▶ [Exercise details] The answer must be every line of the data that holds the word "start".

▶ [Collected material]
###

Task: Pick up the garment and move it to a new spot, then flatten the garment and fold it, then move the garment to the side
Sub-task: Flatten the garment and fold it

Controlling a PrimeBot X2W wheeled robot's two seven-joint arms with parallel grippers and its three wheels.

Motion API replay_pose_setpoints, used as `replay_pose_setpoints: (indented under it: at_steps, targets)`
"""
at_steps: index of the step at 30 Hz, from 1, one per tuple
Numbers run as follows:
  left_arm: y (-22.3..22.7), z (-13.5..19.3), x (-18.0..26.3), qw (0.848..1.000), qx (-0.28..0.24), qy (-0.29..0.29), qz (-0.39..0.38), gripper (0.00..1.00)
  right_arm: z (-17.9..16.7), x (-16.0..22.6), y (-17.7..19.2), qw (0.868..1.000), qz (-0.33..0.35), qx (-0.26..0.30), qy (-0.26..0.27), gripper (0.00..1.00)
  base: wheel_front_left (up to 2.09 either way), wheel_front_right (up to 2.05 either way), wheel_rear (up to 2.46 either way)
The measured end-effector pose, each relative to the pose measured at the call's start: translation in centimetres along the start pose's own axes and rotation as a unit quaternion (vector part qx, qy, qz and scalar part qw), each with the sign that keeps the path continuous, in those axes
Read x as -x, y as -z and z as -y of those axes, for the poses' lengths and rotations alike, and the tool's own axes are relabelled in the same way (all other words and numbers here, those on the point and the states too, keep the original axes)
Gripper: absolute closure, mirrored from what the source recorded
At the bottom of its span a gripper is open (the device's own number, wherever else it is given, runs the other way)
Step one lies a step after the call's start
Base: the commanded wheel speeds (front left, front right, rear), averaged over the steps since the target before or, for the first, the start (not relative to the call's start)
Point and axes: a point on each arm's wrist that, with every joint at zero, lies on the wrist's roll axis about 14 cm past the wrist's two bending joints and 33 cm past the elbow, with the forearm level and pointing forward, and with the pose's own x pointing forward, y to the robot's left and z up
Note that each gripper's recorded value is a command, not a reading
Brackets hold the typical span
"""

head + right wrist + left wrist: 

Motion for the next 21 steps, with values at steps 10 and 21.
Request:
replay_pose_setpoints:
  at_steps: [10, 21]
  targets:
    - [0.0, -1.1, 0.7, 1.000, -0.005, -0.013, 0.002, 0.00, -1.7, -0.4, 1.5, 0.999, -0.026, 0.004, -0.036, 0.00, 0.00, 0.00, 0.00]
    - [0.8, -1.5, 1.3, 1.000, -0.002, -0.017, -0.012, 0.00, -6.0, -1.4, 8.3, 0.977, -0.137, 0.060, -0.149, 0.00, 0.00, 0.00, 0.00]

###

▶ [Reply]
The measured end-effector pose, each relative to the pose measured at the call's start: translation in centimetres along the start pose's own axes and rotation as a unit quaternion (vector part qx, qy, qz and scalar part qw), each with the sign that keeps the path continuous, in those axes
Step one lies a step after the call's start
Base: the commanded wheel speeds (front left, front right, rear), averaged over the steps since the target before or, for the first, the start (not relative to the call's start)

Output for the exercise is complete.